WHAT IS REQUIRED:
Print the data exactly, leaving nothing out.

Stored entries:
=-=-=
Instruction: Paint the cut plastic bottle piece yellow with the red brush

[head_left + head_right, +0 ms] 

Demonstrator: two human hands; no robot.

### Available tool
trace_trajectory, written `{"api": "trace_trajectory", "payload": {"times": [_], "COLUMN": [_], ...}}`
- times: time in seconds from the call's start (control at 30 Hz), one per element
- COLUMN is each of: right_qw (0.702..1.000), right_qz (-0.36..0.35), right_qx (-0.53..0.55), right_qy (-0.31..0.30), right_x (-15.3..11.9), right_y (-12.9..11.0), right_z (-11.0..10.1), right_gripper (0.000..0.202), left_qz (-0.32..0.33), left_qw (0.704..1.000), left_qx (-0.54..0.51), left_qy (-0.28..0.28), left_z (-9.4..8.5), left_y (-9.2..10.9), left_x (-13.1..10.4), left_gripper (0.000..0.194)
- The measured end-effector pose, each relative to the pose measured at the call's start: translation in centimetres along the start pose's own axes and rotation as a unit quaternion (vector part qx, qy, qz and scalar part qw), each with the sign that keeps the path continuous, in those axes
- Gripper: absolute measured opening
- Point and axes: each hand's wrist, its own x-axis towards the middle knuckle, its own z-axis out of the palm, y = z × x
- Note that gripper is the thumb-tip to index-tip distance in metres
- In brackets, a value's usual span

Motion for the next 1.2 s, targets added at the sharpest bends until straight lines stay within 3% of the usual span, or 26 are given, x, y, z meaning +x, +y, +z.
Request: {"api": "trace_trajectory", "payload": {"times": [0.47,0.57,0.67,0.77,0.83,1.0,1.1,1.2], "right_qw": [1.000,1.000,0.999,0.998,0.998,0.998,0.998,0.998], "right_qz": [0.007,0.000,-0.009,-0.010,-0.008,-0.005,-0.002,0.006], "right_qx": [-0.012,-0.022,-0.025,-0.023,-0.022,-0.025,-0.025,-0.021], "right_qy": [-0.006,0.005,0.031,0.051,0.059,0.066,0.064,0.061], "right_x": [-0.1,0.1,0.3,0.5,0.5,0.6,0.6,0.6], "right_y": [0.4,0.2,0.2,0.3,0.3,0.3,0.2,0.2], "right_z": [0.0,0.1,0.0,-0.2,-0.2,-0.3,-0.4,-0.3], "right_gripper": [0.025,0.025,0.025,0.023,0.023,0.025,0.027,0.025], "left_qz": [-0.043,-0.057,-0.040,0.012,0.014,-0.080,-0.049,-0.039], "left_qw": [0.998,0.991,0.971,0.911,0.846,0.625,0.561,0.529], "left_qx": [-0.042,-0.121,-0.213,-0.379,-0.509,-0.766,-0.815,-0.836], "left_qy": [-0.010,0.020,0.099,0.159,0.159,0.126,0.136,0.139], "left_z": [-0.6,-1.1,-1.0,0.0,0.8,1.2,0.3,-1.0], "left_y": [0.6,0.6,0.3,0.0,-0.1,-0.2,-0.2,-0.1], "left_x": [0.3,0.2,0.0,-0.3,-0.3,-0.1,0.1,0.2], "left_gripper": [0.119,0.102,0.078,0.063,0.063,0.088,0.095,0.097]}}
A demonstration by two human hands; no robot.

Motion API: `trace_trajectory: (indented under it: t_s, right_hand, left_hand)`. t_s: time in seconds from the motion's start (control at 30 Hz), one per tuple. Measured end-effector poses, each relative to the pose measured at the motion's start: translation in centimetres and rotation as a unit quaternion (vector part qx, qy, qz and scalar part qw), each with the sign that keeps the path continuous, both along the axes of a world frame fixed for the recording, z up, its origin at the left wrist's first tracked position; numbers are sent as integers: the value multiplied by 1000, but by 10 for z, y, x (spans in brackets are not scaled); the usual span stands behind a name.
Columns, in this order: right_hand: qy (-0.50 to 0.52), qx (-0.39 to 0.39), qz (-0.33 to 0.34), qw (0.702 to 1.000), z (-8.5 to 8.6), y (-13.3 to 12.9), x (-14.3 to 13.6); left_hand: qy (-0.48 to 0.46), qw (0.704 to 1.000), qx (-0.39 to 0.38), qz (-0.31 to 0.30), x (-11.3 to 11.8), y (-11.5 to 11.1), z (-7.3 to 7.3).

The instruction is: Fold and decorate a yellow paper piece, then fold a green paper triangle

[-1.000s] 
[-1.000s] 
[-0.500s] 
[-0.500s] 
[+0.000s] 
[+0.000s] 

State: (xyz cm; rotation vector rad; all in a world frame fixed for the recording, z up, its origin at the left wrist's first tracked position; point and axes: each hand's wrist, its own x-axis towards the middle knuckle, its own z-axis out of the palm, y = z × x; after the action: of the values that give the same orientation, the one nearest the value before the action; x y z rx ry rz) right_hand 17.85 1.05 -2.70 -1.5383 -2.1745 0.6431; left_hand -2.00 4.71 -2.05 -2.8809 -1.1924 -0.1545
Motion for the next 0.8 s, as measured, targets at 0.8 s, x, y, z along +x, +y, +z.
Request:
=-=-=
ANSWER BELOW:
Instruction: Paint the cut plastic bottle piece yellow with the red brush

[head_left + head_right, +0 ms] 

Demonstrator: two human hands; no robot.

### Available tool
trace_trajectory, written `{"api": "trace_trajectory", "payload": {"times": [_], "COLUMN": [_], ...}}`
- times: time in seconds from the call's start (control at 30 Hz), one per element
- COLUMN is each of: right_qw (0.702..1.000), right_qz (-0.36..0.35), right_qx (-0.53..0.55), right_qy (-0.31..0.30), right_x (-15.3..11.9), right_y (-12.9..11.0), right_z (-11.0..10.1), right_gripper (0.000..0.202), left_qz (-0.32..0.33), left_qw (0.704..1.000), left_qx (-0.54..0.51), left_qy (-0.28..0.28), left_z (-9.4..8.5), left_y (-9.2..10.9), left_x (-13.1..10.4), left_gripper (0.000..0.194)
- The measured end-effector pose, each relative to the pose measured at the call's start: translation in centimetres along the start pose's own axes and rotation as a unit quaternion (vector part qx, qy, qz and scalar part qw), each with the sign that keeps the path continuous, in those axes
- Gripper: absolute measured opening
- Point and axes: each hand's wrist, its own x-axis towards the middle knuckle, its own z-axis out of the palm, y = z × x
- Note that gripper is the thumb-tip to index-tip distance in metres
- In brackets, a value's usual span

Motion for the next 1.2 s, targets added at the sharpest bends until straight lines stay within 3% of the usual span, or 26 are given, x, y, z meaning +x, +y, +z.
Request: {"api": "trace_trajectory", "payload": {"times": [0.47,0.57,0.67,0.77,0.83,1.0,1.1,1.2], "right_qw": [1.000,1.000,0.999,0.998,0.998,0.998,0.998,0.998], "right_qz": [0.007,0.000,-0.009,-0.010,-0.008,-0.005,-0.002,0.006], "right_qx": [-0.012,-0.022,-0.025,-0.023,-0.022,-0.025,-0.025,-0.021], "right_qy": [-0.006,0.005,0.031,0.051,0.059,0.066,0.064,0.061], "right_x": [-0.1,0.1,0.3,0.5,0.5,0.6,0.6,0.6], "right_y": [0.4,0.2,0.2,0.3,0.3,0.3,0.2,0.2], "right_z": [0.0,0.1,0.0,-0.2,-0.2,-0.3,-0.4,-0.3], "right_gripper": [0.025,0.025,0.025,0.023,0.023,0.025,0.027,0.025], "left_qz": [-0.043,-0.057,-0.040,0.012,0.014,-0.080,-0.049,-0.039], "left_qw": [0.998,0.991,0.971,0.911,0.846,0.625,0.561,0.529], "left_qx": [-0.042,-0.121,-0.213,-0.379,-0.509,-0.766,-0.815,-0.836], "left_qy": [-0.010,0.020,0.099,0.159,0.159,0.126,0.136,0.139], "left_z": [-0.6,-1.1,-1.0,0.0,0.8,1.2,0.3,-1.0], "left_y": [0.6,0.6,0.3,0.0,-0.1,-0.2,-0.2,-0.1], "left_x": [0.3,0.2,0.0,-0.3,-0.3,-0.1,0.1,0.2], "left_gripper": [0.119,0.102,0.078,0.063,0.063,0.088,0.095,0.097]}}
A demonstration by two human hands; no robot.

Motion API: `trace_trajectory: (indented under it: t_s, right_hand, left_hand)`. t_s: time in seconds from the motion's start (control at 30 Hz), one per tuple. Measured end-effector poses, each relative to the pose measured at the motion's start: translation in centimetres and rotation as a unit quaternion (vector part qx, qy, qz and scalar part qw), each with the sign that keeps the path continuous, both along the axes of a world frame fixed for the recording, z up, its origin at the left wrist's first tracked position; numbers are sent as integers: the value multiplied by 1000, but by 10 for z, y, x (spans in brackets are not scaled); the usual span stands behind a name.
Columns, in this order: right_hand: qy (-0.50 to 0.52), qx (-0.39 to 0.39), qz (-0.33 to 0.34), qw (0.702 to 1.000), z (-8.5 to 8.6), y (-13.3 to 12.9), x (-14.3 to 13.6); left_hand: qy (-0.48 to 0.46), qw (0.704 to 1.000), qx (-0.39 to 0.38), qz (-0.31 to 0.30), x (-11.3 to 11.8), y (-11.5 to 11.1), z (-7.3 to 7.3).

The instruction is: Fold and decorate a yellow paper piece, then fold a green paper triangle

[-1.000s] 
[-1.000s] 
[-0.500s] 
[-0.500s] 
[+0.000s] 
[+0.000s] 

State: (xyz cm; rotation vector rad; all in a world frame fixed for the recording, z up, its origin at the left wrist's first tracked position; point and axes: each hand's wrist, its own x-axis towards the middle knuckle, its own z-axis out of the palm, y = z × x; after the action: of the values that give the same orientation, the one nearest the value before the action; x y z rx ry rz) right_hand 17.85 1.05 -2.70 -1.5383 -2.1745 0.6431; left_hand -2.00 4.71 -2.05 -2.8809 -1.1924 -0.1545
Motion for the next 0.8 s, as measured, targets at 0.8 s, x, y, z along +x, +y, +z.
Request:

The reply is now complete.